=== EXERCISE AIM ===
Identify all lines in the data containing the string "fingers". Copy them out.
=-=-=
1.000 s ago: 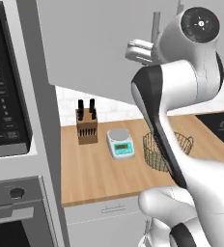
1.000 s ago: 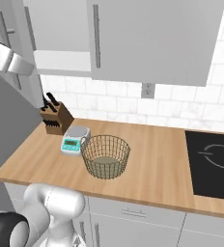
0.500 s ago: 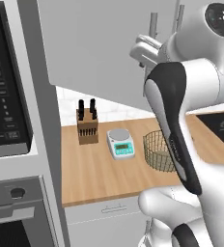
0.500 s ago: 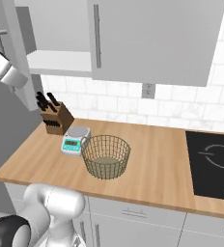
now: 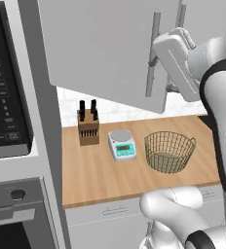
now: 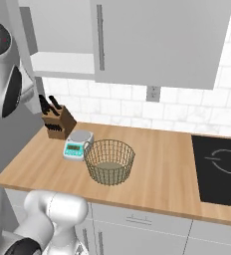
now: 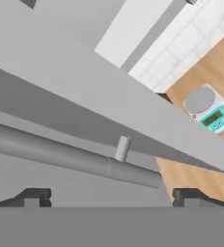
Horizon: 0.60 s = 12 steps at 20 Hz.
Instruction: Open the cabinet, pick up the bread from the cabinet and place it in the basket. Then move the basket to the dining counter.
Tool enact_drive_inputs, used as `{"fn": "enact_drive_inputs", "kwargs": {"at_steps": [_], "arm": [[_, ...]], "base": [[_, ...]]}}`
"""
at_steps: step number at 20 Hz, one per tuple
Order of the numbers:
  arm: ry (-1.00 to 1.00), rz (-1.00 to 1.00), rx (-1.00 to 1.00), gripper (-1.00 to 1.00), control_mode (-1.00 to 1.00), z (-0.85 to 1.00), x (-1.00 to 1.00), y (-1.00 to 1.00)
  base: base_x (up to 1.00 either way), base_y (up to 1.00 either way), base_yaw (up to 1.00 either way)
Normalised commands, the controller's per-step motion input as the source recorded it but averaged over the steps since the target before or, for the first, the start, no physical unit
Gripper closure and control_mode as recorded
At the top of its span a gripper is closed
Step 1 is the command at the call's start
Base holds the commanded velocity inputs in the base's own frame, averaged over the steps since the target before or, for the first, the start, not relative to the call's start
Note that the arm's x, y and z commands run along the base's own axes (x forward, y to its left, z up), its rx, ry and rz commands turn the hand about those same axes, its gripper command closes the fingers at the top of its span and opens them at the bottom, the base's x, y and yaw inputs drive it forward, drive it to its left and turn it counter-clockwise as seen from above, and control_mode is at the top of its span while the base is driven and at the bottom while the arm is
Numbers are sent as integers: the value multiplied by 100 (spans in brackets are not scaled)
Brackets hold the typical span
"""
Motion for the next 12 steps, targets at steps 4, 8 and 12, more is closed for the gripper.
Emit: {"fn": "enact_drive_inputs", "kwargs": {"at_steps": [4, 8, 12], "arm": [[-15, 28, 20, -100, -100, 5, -10, -11], [-20, 22, 8, -100, -100, 11, -35, -38], [-1, 8, 3, -100, -100, 5, -8, -92]], "base": [[0, 0, 0], [0, 0, 0], [0, 0, 0]]}}
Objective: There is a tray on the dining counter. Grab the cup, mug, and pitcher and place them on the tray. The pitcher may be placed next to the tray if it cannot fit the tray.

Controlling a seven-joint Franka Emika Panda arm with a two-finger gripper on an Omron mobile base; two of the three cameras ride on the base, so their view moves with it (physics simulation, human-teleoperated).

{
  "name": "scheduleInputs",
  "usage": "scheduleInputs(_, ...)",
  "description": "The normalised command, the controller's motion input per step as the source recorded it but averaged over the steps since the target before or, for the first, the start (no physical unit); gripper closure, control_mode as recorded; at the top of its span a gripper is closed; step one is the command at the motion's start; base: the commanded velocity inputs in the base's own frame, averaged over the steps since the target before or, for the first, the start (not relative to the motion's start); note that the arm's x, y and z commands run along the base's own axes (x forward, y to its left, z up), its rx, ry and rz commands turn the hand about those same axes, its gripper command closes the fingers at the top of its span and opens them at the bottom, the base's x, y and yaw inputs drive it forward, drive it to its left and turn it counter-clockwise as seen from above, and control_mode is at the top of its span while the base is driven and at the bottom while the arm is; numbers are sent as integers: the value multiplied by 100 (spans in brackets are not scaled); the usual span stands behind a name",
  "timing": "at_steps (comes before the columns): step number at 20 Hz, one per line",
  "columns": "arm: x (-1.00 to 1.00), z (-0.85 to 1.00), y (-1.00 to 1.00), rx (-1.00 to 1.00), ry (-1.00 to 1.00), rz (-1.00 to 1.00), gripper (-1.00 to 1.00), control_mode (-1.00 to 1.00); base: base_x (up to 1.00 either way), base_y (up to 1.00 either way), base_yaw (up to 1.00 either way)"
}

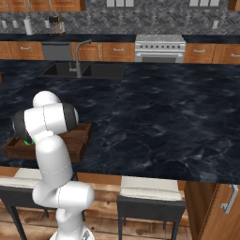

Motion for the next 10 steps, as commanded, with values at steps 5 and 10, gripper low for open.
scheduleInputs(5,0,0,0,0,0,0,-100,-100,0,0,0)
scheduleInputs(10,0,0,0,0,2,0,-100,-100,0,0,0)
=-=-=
=== YOUR SOLUTION ===
Note that the arm's x, y and z commands run along the base's own axes (x forward, y to its left, z up), its rx, ry and rz commands turn the hand about those same axes, its gripper command closes the fingers at the top of its span and opens them at the bottom, the base's x, y and yaw inputs drive it forward, drive it to its left and turn it counter-clockwise as seen from above, and control_mode is at the top of its span while the base is driven and at the bottom while the arm is
  "description": "The normalised command, the controller's motion input per step as the source recorded it but averaged over the steps since the target before or, for the first, the start (no physical unit); gripper closure, control_mode as recorded; at the top of its span a gripper is closed; step one is the command at the motion's start; base: the commanded velocity inputs in the base's own frame, averaged over the steps since the target before or, for the first, the start (not relative to the motion's start); note that the arm's x, y and z commands run along the base's own axes (x forward, y to its left, z up), its rx, ry and rz commands turn the hand about those same axes, its gripper command closes the fingers at the top of its span and opens them at the bottom, the base's x, y and yaw inputs drive it forward, drive it to its left and turn it counter-clockwise as seen from above, and control_mode is at the top of its span while the base is driven and at the bottom while the arm is; numbers are sent as integers: the value multiplied by 100 (spans in brackets are not scaled); the usual span stands behind a name",

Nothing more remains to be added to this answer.